Frequently Asked Questions
§ 9789.12.7 CMS National Physician Fee Schedule Relative Value File / Relative Value Units (RVUs)
This article explains how to access the Relative Value Units (RVUs) used in the Base Maximum Fee calculation. We explain the method for calculating reimbursement, and offer instructions for accessing the necessary resources.
To calculate the Base Maximum Fee, the current RBRVS-based fee schedule (effective January 1, 2014) requires the calculation of three separate components:
- Relative Value Units (RVUs)
- Average Statewide Geographic Adjustment Factors (GAFs)
- Conversion Factor (CF)
Both the RVU and GAF components break down further into three subcomponents:
- Physician Work (Work)
- Practice Expense (PE)
- Malpractice Expense (MP)
For all dates of service, the DWC adopted Medicare’s new RVUs.
Regulation 9789.19, which is the Update Table, Subsection C, contains a link to Medicare’s new RVUs.
Clicking the link for the most recent RVU file navigates to the Medicare website where you can download the new RVUs for procedure codes.
HCPCS stands for the Healthcare Common Procedure Coding System.
Medicare assigns each HCPCS / Procedure code four RVU values:
- Work RVUs - Account for the time, technical skill and effort, mental effort and judgment, and stress to provide a service.
- Non-Facility Practice Expense RVUs - For services provided in a physician’s office. Includes clinical staff time and the equipment and supplies typically used during a visit or procedure, as well as a share of the indirect expenses of a physician practice such as administrative staff, building space, and office supplies.
- Facility Practice Expense RVUs - For services provided in a facility, physicians are paid a “facility based” practice expense RVU which excludes the practice expenses provided by the facility.

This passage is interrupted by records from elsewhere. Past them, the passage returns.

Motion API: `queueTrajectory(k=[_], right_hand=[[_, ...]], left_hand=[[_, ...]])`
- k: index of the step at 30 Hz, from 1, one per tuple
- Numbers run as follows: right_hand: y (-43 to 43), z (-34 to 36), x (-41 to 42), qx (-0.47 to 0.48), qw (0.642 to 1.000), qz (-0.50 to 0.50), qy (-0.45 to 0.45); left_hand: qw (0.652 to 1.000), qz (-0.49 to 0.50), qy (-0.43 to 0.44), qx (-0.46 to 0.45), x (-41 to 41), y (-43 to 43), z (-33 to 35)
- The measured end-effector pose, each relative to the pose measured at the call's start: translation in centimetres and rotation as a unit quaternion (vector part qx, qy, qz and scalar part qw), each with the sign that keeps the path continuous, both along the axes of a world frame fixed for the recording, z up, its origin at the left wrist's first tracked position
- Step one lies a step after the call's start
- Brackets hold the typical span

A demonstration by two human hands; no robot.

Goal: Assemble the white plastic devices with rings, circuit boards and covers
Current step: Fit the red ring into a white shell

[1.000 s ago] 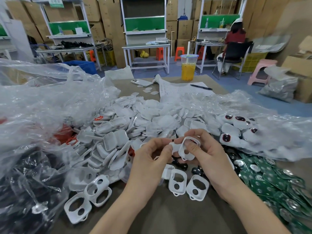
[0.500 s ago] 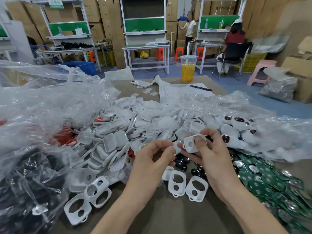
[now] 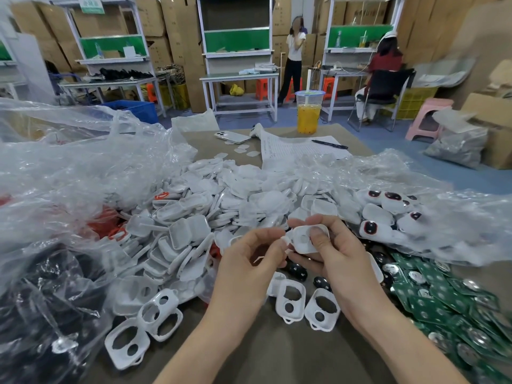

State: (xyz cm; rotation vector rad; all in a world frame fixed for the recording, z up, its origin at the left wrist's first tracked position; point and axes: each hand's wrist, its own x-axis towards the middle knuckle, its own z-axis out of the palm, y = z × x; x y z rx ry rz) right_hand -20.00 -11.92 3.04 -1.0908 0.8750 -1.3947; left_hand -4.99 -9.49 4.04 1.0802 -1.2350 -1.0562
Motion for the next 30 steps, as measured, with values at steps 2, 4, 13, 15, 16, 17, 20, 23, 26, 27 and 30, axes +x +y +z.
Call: queueTrajectory(k=[2,4,13,15,16,17,20,23,26,27,30], right_hand=[[0.1,0.1,0.0,-0.008,1.000,0.005,0.010],[0.2,0.2,0.1,-0.016,1.000,0.011,0.017],[0.6,0.0,0.6,-0.021,0.998,0.050,0.018],[0.5,-0.1,0.7,-0.023,0.998,0.051,0.017],[0.5,-0.1,0.7,-0.024,0.998,0.051,0.017],[0.5,-0.2,0.7,-0.024,0.998,0.051,0.019],[0.7,-0.1,0.6,-0.028,0.998,0.048,0.032],[0.8,0.0,0.7,-0.029,0.998,0.048,0.030],[0.8,0.1,0.8,-0.028,0.998,0.053,0.021],[0.9,0.1,0.8,-0.027,0.998,0.055,0.019],[0.9,0.2,0.9,-0.027,0.998,0.061,0.014]], left_hand=[[1.000,0.006,-0.019,-0.014,-0.1,0.1,-0.1],[0.999,0.008,-0.032,-0.028,-0.4,0.2,-0.1],[0.996,0.034,-0.068,-0.039,-0.9,0.1,-0.7],[0.996,0.035,-0.067,-0.039,-1.0,0.1,-0.8],[0.996,0.036,-0.066,-0.040,-1.0,0.1,-0.9],[0.996,0.037,-0.063,-0.041,-1.1,0.1,-0.9],[0.996,0.039,-0.064,-0.044,-1.4,0.1,-1.1],[0.997,0.038,-0.056,-0.043,-1.6,0.1,-1.2],[0.998,0.034,-0.043,-0.038,-1.6,0.1,-1.2],[0.998,0.033,-0.038,-0.037,-1.6,0.2,-1.1],[0.998,0.038,-0.019,-0.039,-1.6,0.2,-0.9]])
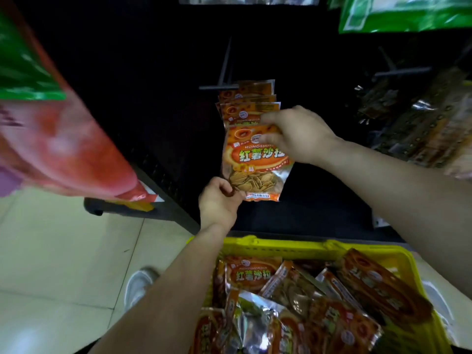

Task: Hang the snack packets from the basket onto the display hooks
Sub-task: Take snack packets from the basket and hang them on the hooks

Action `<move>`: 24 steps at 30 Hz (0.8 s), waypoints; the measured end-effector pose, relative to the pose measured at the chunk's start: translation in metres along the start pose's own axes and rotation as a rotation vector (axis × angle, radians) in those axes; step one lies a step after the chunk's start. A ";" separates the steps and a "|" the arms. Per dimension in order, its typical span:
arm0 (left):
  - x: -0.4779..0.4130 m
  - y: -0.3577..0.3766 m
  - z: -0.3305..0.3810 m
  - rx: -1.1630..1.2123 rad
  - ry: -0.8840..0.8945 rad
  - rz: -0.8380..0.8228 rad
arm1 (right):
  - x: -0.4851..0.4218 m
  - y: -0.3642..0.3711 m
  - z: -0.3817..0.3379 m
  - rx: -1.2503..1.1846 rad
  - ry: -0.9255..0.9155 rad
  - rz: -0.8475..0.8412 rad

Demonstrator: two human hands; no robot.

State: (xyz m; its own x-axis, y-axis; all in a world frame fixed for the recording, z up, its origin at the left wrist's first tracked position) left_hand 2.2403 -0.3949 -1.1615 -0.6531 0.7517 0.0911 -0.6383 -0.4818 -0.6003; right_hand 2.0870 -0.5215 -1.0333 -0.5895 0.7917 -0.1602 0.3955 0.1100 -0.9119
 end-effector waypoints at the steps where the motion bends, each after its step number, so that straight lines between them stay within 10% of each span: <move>1: 0.010 -0.007 0.004 0.021 0.007 0.012 | 0.009 -0.009 -0.002 -0.007 0.009 0.011; 24: 0.094 -0.051 0.024 0.466 -0.019 -0.401 | 0.090 -0.059 0.028 0.137 0.258 -0.025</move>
State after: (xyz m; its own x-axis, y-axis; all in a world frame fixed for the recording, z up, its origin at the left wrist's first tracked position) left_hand 2.2019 -0.3100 -1.1034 -0.3294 0.9091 0.2552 -0.9440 -0.3122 -0.1062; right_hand 1.9912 -0.4732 -1.0048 -0.3922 0.9184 -0.0520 0.2743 0.0628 -0.9596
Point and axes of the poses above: each hand's wrist, its own x-axis away from the middle knuckle, its own y-axis out of the palm, z = x × y, the point moved 7 cm from there along -x, towards the middle knuckle, and after that the axes turned 6 degrees about z, right-handed, at the moved point
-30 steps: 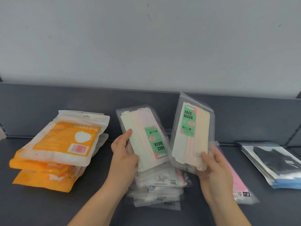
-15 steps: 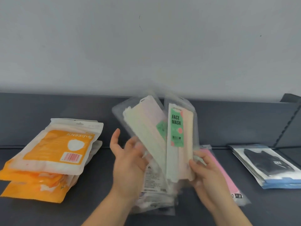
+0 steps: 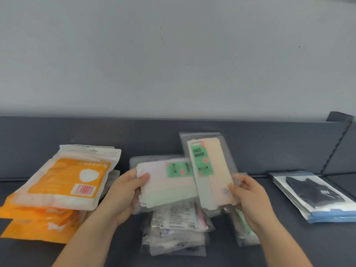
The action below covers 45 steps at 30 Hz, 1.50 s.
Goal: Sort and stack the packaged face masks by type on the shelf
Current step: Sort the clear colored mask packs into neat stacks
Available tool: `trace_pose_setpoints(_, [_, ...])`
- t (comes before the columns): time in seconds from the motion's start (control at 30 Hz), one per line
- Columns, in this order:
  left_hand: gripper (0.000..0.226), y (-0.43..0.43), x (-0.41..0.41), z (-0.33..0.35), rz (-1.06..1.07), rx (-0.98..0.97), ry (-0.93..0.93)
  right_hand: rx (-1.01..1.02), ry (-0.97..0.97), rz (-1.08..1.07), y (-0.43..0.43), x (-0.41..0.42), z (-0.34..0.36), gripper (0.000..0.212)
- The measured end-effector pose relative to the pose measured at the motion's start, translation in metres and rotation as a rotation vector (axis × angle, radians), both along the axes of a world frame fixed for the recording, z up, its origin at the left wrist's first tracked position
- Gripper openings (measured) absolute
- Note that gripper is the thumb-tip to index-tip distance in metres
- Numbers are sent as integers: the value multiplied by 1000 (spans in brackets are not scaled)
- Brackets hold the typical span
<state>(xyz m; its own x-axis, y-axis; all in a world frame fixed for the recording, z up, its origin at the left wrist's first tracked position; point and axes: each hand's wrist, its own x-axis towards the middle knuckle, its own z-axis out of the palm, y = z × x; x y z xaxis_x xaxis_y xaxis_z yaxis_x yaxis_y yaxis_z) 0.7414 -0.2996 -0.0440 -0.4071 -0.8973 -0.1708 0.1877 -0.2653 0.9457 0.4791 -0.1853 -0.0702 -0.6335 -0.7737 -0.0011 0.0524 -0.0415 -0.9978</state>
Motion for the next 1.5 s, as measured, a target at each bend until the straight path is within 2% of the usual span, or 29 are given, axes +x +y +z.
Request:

- Malpractice RVUs - These are generally the smallest component of the RVU values and represent payment for the professional liability expenses.
HCPCS: Healthcare Common Procedure Coding System
- Level I consists of the American Medical Association's Current Procedural Terminology (CPT) and is numeric.
- Level II codes are alphanumeric and primarily include non-physician services such as ambulance services and durable medical equipment. Level II codes represent items and supplies and non-physician services, not covered by CPT codes (Level I).
- Level III codes, also called local codes, developed by state Medicaid agencies, Medicare contractors, and private insurers for use in specific programs and jurisdictions.